Human rights groups had denounced the accusations.

His lawyer told the AFP news agency his $900,000 (£682,938) bail had been paid.

Laurent Bayon said: “It’s the end of a nightmare for him that lasted 10 years.”

In October, a judge set a $11m bail against Gaddafi’s release but this was reduced last week after an appeal by his defence team, according to AFP.

Mr Bayon said his client would leave Lebanon for a “confidential” destination.

“If Gaddafi was able to be arbitrarily detained in Lebanon for 10 years, it’s because the justice system was not independent,” Bayon said, according to AFP.

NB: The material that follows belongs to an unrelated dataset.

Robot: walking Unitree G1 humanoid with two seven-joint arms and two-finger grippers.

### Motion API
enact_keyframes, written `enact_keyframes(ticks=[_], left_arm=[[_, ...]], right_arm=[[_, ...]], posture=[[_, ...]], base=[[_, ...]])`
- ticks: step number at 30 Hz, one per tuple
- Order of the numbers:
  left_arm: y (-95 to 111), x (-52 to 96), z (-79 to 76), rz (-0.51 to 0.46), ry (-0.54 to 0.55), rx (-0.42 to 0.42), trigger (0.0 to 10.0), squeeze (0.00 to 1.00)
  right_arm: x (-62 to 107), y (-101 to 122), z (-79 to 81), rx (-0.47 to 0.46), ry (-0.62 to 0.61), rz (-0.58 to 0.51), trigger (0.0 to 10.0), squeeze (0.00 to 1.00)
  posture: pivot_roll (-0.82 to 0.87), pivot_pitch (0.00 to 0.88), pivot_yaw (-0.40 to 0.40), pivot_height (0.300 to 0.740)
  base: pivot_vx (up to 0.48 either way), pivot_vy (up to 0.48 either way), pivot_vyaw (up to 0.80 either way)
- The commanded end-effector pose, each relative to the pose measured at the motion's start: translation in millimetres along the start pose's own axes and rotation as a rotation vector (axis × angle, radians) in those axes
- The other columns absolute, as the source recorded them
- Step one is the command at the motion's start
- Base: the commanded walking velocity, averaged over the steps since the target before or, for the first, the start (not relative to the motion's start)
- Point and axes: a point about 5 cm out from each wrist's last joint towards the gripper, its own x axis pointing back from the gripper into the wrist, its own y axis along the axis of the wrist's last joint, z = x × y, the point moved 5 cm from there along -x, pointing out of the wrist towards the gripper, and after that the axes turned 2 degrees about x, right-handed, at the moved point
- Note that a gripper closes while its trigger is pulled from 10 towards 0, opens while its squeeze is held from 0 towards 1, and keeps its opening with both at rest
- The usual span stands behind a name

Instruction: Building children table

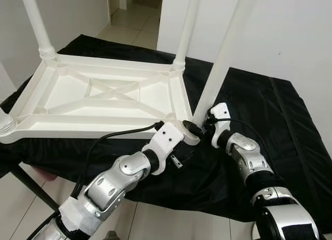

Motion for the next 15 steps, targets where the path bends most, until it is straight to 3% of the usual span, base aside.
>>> enact_keyframes(ticks=[1,7,8,9,13,15], left_arm=[[-2,1.6,-17.1,0.011,-0.148,-0.003,10.0,0.0],[-2,2.0,-19.2,0.012,-0.157,-0.003,10.0,0.0],[-3,1.9,-19.6,0.012,-0.158,-0.002,10.0,0.0],[-3,1.9,-20.0,0.012,-0.159,-0.002,10.0,0.0],[-3,1.2,-20.1,0.013,-0.161,-0.002,10.0,0.0],[-3,1.0,-20.4,0.013,-0.162,-0.004,10.0,0.0]], right_arm=[[1.5,-5,1.3,0.017,0.011,0.019,0.0,0.0],[7.8,-7,-6.8,0.001,-0.095,0.003,0.0,0.0],[9.1,-10,-11.0,0.001,-0.147,0.015,7.0,0.0],[9.9,-12,-13.3,-0.006,-0.187,0.017,10.0,0.0],[12.9,-17,-20.3,-0.034,-0.305,0.038,10.0,0.0],[17.7,-23,-25.9,-0.078,-0.435,0.061,10.0,0.0]], posture=[[0.17,0.001,-0.12,0.74],[0.16,0.016,-0.119,0.74],[0.16,0.022,-0.121,0.74],[0.16,0.028,-0.123,0.74],[0.16,0.031,-0.124,0.74],[0.16,0.047,-0.133,0.74]], base=[[0.0,0.0,0.0],[0.0,0.0,0.0],[0.0,0.0,0.0],[0.0,0.0,0.0],[0.0,0.0,0.0],[0.0,0.0,0.0]])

In 2015, Mr Gaddafi was briefly abducted by an armed group in Lebanon before being freed. He was later detained by Lebanese authorities.

After his father was overthrown by rebels and killed in 2011, he fled to Syria and then had lived under house arrest in Oman with his wife Aline Skaf.

Before the fall of his father’s regime Mr Gaddafi was known for his lavish lifestyle.

The disappearance of Shia cleric Musa al-Sadr in Libya in 1978 has been a source of tension between Libya and Lebanon for decades.

Hannibal Gaddafi was only two at the time and held no senior position in Libya as an adult.